Look through the data below and output, unchanged, every line from the one holding "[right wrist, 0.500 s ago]" through the one holding "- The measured", inclusive. Skip the pictures.

■ ■ ■ ■

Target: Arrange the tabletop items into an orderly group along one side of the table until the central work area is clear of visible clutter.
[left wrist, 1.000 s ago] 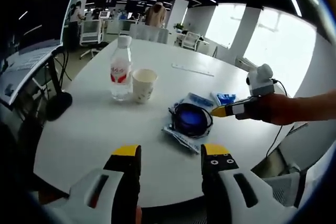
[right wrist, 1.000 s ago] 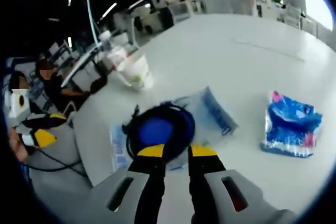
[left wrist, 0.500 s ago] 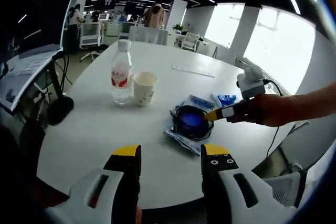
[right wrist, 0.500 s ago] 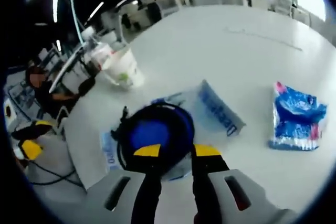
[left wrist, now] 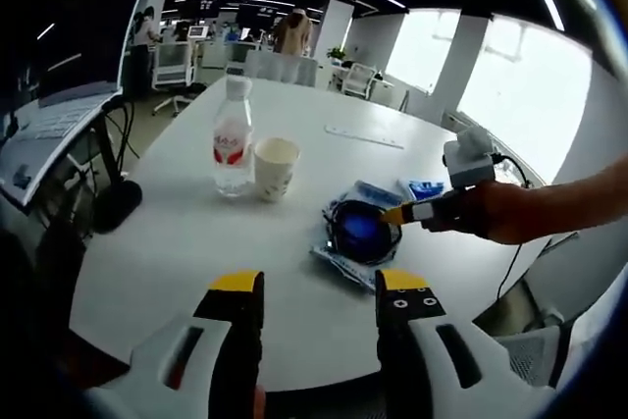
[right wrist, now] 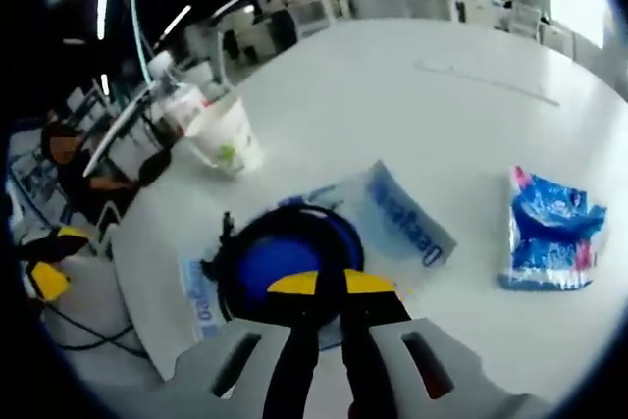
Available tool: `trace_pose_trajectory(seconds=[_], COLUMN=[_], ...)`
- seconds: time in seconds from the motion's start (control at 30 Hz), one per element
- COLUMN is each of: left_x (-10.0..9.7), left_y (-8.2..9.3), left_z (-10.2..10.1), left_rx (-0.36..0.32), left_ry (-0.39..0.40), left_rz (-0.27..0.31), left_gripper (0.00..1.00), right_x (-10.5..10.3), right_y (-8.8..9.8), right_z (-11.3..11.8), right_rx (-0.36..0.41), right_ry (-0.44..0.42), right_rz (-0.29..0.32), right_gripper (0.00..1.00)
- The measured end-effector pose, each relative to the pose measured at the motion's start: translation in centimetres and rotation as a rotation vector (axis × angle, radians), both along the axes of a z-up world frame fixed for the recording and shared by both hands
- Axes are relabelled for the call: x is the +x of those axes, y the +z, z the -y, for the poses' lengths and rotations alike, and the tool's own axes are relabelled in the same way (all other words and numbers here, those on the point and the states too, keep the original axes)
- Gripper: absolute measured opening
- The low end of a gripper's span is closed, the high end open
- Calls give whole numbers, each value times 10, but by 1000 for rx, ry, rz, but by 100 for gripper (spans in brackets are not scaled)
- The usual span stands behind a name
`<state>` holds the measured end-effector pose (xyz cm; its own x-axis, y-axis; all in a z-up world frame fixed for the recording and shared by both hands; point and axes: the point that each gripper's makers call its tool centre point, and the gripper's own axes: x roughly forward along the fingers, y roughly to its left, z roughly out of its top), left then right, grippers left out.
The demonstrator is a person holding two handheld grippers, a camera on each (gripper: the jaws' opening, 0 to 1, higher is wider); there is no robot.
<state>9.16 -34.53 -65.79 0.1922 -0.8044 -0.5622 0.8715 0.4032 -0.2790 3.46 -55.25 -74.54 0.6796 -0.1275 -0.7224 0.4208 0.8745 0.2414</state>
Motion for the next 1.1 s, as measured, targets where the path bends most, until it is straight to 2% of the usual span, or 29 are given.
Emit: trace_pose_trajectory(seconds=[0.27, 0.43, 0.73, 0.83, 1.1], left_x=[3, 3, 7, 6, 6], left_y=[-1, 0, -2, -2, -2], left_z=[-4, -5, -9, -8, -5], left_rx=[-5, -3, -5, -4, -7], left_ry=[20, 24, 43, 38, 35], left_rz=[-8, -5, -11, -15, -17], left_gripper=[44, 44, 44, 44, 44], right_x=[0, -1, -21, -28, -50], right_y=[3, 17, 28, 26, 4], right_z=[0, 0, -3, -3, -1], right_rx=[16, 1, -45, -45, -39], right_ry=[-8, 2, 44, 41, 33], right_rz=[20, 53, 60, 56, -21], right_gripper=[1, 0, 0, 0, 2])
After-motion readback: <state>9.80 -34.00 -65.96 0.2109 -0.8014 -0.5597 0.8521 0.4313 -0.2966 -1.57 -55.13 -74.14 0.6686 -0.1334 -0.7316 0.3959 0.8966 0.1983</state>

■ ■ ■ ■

> **Answer area**
[right wrist, 0.500 s ago] 
[left wrist, now] 
[right wrist, now] 
Available tool: `trace_pose_trajectory(seconds=[_], COLUMN=[_], ...)`
- seconds: time in seconds from the motion's start (control at 30 Hz), one per element
- COLUMN is each of: left_x (-10.0..9.7), left_y (-8.2..9.3), left_z (-10.2..10.1), left_rx (-0.36..0.32), left_ry (-0.39..0.40), left_rz (-0.27..0.31), left_gripper (0.00..1.00), right_x (-10.5..10.3), right_y (-8.8..9.8), right_z (-11.3..11.8), right_rx (-0.36..0.41), right_ry (-0.44..0.42), right_rz (-0.29..0.32), right_gripper (0.00..1.00)
- The measured end-effector pose, each relative to the pose measured at the motion's start: translation in centimetres and rotation as a rotation vector (axis × angle, radians), both along the axes of a z-up world frame fixed for the recording and shared by both hands

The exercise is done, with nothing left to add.